Add-ins and Substitutions

  • Spice Level – If you want less heat, scrape the seeds out of the chipotle peppers before mincing. For more heat, add an extra pepper or a spoonful of the adobo sauce from the can.
  • Protein – This marinade works wonderfully on chicken breasts (reduce cooking time), pork tenderloin, or even shrimp.
  • Vegetables – You can sauté sliced bell peppers and onions in the same pan after removing the chicken to pick up the leftover glaze.
Vertical recipe pin for chipotle honey chicken thighs with charred glaze green onions and title overlay
Chipotle Honey Chicken

How to Make Chipotle Honey Chicken

  • Prep the Marinade: Gather and prepare all ingredients. Mince the chipotle peppers. In a small bowl, combine the minced peppers, honey, lime juice, minced garlic, salt, and 1 Tbsp of the cooking oil. Whisk to combine.
  • Marinate: Place the chicken thighs in a shallow dish (or ziplock bag) and pour the marinade over top. Toss the chicken well until every piece is evenly coated. Let it marinate for a minimum of 30 minutes, or up to one day. (If marinating longer than one hour, be sure to refrigerate the chicken).
  • Heat the Pan: When ready to cook, heat a large skillet over medium heat. Once hot, add the remaining 1 Tbsp cooking oil and swirl to coat the surface.
  • Cook: Add the marinated chicken to the skillet. Cook on the first side. Initially, the chicken will release water; continue cooking until this liquid evaporates and the marinade reduces down to a sticky glaze and the chicken begins to brown/char.
  • Flip and Finish: Flip the chicken over and cook on the second side until it is browned and cooked through (internal temperature of 165°F).
  • Serve: Remove from heat, top with sliced green onions, and serve immediately.

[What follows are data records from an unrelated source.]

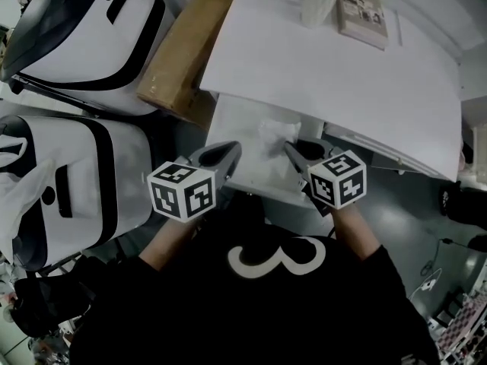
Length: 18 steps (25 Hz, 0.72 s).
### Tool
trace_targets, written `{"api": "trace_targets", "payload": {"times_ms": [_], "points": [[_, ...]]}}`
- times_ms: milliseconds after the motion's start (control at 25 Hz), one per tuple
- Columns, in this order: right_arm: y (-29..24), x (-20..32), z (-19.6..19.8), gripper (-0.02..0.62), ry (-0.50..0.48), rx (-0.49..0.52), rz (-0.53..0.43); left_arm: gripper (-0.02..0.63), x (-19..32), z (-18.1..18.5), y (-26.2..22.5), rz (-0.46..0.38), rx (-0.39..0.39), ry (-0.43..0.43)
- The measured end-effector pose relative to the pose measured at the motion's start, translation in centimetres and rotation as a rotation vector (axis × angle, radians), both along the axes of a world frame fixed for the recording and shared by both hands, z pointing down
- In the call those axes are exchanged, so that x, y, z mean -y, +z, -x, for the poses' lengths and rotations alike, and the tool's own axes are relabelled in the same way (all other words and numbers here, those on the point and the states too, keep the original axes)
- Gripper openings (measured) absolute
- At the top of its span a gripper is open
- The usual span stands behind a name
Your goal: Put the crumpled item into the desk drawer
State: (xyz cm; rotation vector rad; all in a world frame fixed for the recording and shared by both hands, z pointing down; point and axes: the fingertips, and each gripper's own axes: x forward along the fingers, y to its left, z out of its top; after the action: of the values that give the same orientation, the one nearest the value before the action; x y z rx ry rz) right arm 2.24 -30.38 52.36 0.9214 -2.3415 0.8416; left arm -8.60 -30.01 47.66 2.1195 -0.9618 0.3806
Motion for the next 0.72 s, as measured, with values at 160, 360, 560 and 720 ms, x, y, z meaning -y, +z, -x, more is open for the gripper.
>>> {"api": "trace_targets", "payload": {"times_ms": [160,360,560,720], "points": [[2.7,1.4,0.5,0.044,-0.017,-0.047,0.026,0.011,1.5,0.4,1.6,0.029,0.003,0.001],[6.7,2.2,1.4,0.044,-0.031,-0.09,0.079,0.011,2.3,1.1,3.3,0.07,0.001,-0.003],[10.6,2.8,2.2,0.044,-0.044,-0.123,0.14,0.011,2.8,1.5,4.5,0.1,0.002,-0.007],[13.3,3.2,2.4,0.044,-0.052,-0.159,0.177,0.011,3.3,1.8,5.1,0.117,0.001,-0.013]]}}
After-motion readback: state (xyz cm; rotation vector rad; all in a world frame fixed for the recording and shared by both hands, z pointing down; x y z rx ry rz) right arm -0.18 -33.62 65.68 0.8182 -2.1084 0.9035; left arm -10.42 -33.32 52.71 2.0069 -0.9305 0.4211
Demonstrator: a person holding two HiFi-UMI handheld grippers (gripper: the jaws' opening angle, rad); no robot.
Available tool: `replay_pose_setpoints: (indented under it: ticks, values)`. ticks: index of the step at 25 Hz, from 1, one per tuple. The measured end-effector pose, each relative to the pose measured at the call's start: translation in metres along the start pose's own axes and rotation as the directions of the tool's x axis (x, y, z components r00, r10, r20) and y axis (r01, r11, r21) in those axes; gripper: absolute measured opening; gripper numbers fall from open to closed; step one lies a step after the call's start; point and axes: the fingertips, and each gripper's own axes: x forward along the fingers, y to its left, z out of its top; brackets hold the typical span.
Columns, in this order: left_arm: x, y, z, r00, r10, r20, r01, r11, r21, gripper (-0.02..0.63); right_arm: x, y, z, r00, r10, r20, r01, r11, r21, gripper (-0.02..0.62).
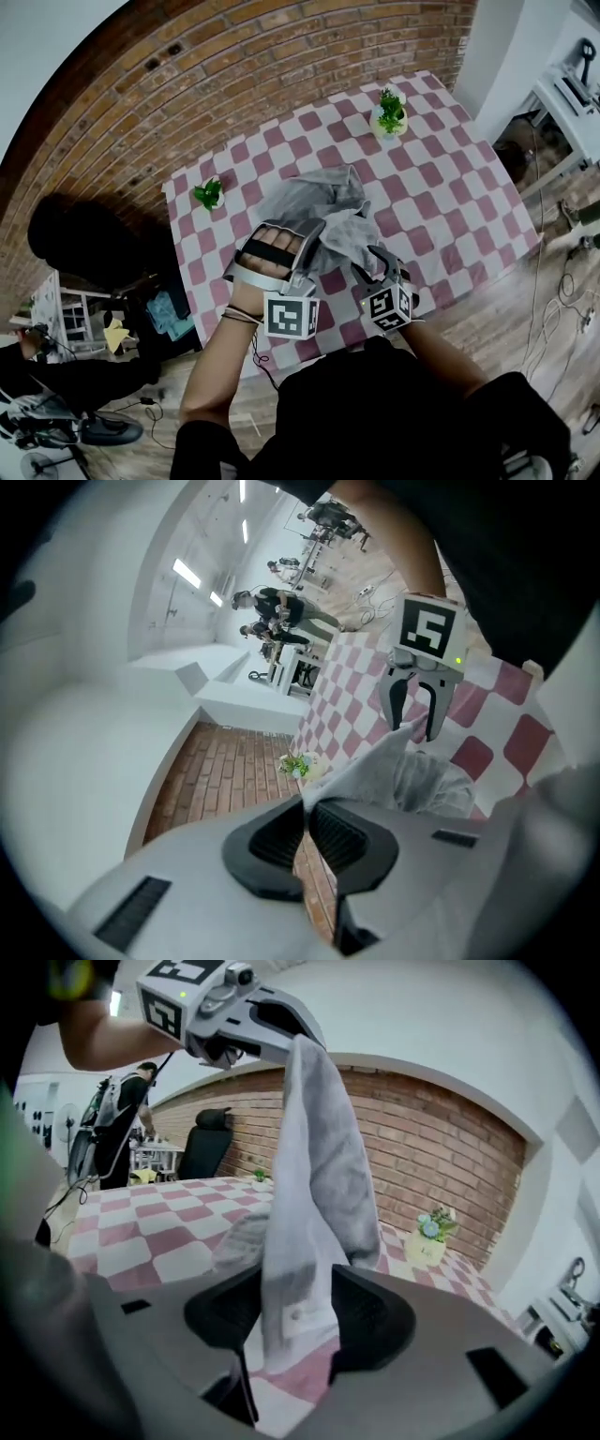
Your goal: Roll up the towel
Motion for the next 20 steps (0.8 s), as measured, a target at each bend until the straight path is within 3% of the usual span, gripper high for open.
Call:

Pro Tip: Don’t rush the first side of cooking! The liquid needs to cook out so the sugars in the honey and peppers can start to caramelize. If you flip too early, you’ll miss out on that delicious sticky char.

Recipe Tips

  • Leftover Chipotles: You will likely have peppers left in the can. Freeze them individually on a piece of parchment paper or in an ice cube tray for easy use in future recipes.
  • Pan Crowding: If your skillet isn’t large enough to hold all 6 thighs without overlapping, cook them in two batches. Crowding the pan causes steaming rather than searing.
  • Watch the Honey: Honey can burn if the heat is too high. Keep the heat at medium and watch closely once the liquid evaporates.
See also  Salmon bites recipe​

FAQs

  • Can I grill this? Yes! This marinade is excellent for grilling. Just be careful as the honey can cause flare-ups or char quickly over an open flame.
  • Is it very spicy? It has a solid medium heat. The honey and lime help tame the spice, but chipotles are naturally hot.
  • How do I store leftovers? Store cooked chicken in an airtight container in the fridge for up to 3-4 days.

Serving Suggestions

  • Tacos: Slice the chicken and serve in corn tortillas with avocado and cilantro.
  • Rice Bowls: Serve over cilantro lime rice with black beans and corn.
  • Salad: Top a bed of mixed greens with this warm chicken and a lime vinaigrette.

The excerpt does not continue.